A DC-DC buck converter with maximum power point tracking implementation for photovoltaic module application

Use of DC-DC converter in continuous operation mode can enhance the energy extraction from solar panels. This paper presents a DC-DC buck converter model with reduced size and yet yielding high efficiency. A DC-DC converter which generates a constant DC voltage was selected to observe the photovoltaic operation at maximum power point (MPP). The filtering parameters of the converter were computed and selected with a metal-oxide-semiconductor field-effect transistor (MOSFET) switching at a frequency of 25 kHz. However, the I-V (current-voltage) characteristic is affected by irradiation and temperature, which have a nonlinear relationship.
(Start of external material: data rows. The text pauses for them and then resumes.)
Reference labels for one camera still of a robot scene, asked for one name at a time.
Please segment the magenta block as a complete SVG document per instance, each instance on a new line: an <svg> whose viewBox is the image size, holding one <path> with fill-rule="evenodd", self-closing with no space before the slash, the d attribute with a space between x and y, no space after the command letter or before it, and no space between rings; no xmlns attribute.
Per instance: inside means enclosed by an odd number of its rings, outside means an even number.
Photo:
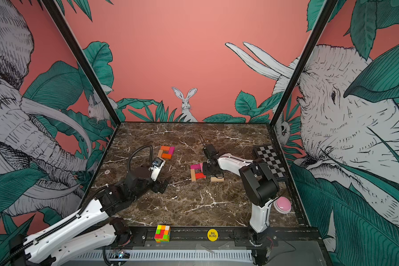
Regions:
<svg viewBox="0 0 399 266"><path fill-rule="evenodd" d="M169 154L169 155L173 155L174 151L175 151L175 147L174 147L174 146L171 146L171 147L169 148L169 150L168 150L168 154Z"/></svg>
<svg viewBox="0 0 399 266"><path fill-rule="evenodd" d="M191 165L190 169L201 170L200 164Z"/></svg>

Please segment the red block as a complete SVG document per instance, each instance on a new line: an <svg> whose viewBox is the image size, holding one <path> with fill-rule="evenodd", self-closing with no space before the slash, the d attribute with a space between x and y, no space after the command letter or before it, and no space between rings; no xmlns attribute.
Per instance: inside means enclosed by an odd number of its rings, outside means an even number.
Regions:
<svg viewBox="0 0 399 266"><path fill-rule="evenodd" d="M195 178L197 180L204 179L206 178L206 175L204 175L203 173L195 173Z"/></svg>

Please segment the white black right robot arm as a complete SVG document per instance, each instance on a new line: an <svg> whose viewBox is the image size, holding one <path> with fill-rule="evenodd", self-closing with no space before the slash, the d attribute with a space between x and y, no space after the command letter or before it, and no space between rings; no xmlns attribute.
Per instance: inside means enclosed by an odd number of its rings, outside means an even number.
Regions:
<svg viewBox="0 0 399 266"><path fill-rule="evenodd" d="M247 160L230 153L220 153L212 144L199 137L207 161L203 163L203 173L207 177L223 177L228 171L242 180L244 190L252 204L248 226L248 237L252 245L261 246L269 233L270 210L280 190L278 181L270 165L260 158Z"/></svg>

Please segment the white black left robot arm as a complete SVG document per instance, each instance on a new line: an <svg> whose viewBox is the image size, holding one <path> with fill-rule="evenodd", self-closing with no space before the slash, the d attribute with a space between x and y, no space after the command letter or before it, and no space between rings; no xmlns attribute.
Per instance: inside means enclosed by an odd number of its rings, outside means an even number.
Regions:
<svg viewBox="0 0 399 266"><path fill-rule="evenodd" d="M117 242L120 247L133 239L124 219L115 215L129 208L148 191L164 193L169 180L157 178L165 165L161 157L134 170L127 163L126 177L94 192L89 202L62 221L36 234L16 235L9 242L10 254L0 262L6 266L61 266L75 257Z"/></svg>

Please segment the colourful puzzle cube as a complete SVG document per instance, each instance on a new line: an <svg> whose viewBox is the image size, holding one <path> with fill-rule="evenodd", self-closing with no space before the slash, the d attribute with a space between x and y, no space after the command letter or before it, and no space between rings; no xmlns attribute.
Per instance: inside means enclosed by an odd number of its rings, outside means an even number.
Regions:
<svg viewBox="0 0 399 266"><path fill-rule="evenodd" d="M170 241L171 227L168 225L158 225L156 227L154 240L156 243L167 243Z"/></svg>

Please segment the black white checkerboard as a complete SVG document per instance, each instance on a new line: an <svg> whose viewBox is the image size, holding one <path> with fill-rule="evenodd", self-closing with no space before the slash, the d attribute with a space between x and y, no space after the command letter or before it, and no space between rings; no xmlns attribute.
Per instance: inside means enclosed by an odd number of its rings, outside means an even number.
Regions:
<svg viewBox="0 0 399 266"><path fill-rule="evenodd" d="M284 181L288 178L283 161L271 144L254 146L253 152L257 158L261 158L270 166L272 174L278 181Z"/></svg>

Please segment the yellow big blind chip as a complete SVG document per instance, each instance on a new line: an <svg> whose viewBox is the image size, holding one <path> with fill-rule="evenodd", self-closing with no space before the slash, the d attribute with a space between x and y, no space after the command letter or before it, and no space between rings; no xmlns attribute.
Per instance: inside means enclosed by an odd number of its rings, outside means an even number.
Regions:
<svg viewBox="0 0 399 266"><path fill-rule="evenodd" d="M218 237L219 237L219 234L218 234L218 231L216 229L212 228L212 229L208 230L207 238L208 238L209 241L215 242L215 241L218 240Z"/></svg>

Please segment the white ventilation grille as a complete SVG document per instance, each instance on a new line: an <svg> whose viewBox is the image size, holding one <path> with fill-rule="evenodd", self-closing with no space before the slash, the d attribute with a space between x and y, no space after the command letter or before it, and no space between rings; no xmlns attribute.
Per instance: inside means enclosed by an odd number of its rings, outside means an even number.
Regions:
<svg viewBox="0 0 399 266"><path fill-rule="evenodd" d="M113 251L106 251L110 261L176 261L176 260L208 260L208 261L232 261L232 262L253 262L253 257L248 250L133 250L129 259L110 259Z"/></svg>

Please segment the small circuit board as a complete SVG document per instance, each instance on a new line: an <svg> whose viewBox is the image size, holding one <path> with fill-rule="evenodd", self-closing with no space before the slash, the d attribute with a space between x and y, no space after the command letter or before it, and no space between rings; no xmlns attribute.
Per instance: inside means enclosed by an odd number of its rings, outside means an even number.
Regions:
<svg viewBox="0 0 399 266"><path fill-rule="evenodd" d="M112 252L110 255L110 259L117 260L117 259L129 259L130 252L127 250L120 250Z"/></svg>

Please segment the pink round button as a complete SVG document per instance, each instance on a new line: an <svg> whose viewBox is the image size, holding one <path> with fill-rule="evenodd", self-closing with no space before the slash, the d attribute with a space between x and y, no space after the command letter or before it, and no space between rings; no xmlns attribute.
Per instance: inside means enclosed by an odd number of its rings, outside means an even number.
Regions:
<svg viewBox="0 0 399 266"><path fill-rule="evenodd" d="M290 200L283 196L278 197L275 200L273 206L277 212L282 213L282 214L288 214L291 211Z"/></svg>

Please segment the black front rail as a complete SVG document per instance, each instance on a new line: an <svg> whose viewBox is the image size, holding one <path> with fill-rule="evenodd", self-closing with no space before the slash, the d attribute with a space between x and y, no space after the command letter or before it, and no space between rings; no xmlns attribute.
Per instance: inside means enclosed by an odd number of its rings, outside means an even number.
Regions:
<svg viewBox="0 0 399 266"><path fill-rule="evenodd" d="M217 241L233 242L236 247L262 248L277 246L280 241L320 241L322 237L314 227L269 227L255 233L248 227L175 227L170 229L171 242L210 242L208 231L217 231Z"/></svg>
This requires the duty cycle to be calculated and changed to turn the converter to the maximum power available. The change in irradiation and temperature give a different MPP at different curves. Thus, voltage and current sensors and a microcontroller are required to calculate the optimum duty ratio to operate always at MPP. In order to generate a pulse width modulation (PWM) to control converter switch (the MOSFET), the microcontroller is controlled by an algorithm that has been written in C programming language. The algorithm of the MPP tracker (MPPT) operation is achieved by using the perturbation and observation (P&O) method to provide high tracking accuracy and fast response. Furthermore, the system has been designed using MATLAB and PLECS platforms. The simulation results are validated by developing a prototype. The empirical results validated the simulations.